- **Problem description**
The answer must be a single number: the count of lines in the data below that hold the word "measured".

Top of Given material

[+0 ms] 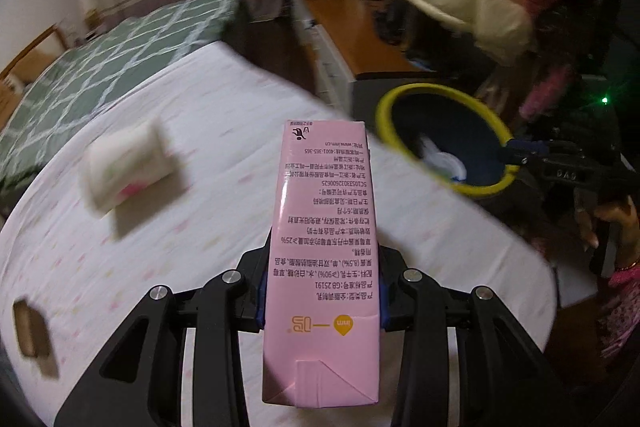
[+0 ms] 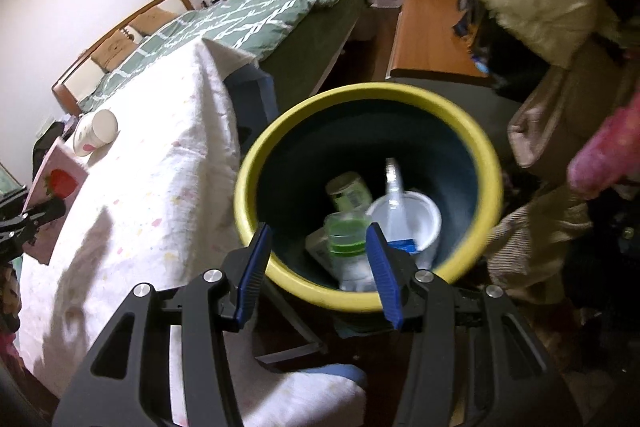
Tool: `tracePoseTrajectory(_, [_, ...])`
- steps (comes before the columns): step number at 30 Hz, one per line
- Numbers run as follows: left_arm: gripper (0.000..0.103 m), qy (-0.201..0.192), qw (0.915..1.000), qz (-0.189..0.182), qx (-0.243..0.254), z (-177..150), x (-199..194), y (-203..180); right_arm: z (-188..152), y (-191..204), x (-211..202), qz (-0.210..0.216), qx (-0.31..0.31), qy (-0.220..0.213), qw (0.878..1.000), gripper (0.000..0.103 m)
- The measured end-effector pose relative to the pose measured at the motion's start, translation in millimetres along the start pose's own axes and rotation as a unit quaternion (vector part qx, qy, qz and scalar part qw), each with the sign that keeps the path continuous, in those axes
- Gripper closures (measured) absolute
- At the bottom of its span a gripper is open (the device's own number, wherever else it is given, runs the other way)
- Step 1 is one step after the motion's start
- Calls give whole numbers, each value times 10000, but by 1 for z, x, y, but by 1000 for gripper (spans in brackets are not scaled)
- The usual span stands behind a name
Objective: Collect trash
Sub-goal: 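Carry the milk carton over the bin and open the left gripper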
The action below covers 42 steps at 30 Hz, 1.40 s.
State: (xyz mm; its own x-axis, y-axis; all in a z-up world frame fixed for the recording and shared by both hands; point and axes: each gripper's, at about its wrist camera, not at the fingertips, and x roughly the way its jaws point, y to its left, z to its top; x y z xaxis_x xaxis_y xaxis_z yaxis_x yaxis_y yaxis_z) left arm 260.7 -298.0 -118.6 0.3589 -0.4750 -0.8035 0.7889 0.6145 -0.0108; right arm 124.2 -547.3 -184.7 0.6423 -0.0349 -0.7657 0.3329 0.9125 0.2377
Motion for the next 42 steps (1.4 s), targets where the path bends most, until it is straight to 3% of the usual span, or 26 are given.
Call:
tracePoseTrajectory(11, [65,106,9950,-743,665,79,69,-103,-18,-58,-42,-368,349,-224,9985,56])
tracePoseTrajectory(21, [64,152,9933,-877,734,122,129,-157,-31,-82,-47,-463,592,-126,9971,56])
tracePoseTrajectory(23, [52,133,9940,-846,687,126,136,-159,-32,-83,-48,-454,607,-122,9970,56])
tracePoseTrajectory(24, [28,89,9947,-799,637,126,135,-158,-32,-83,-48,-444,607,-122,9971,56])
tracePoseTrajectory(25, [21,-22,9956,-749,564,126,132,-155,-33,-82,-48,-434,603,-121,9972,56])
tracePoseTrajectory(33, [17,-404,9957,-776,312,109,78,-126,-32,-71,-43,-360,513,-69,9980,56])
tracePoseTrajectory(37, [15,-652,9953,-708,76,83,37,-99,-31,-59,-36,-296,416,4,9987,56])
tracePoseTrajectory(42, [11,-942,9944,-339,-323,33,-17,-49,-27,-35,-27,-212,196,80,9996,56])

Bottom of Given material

- **Your solution**
2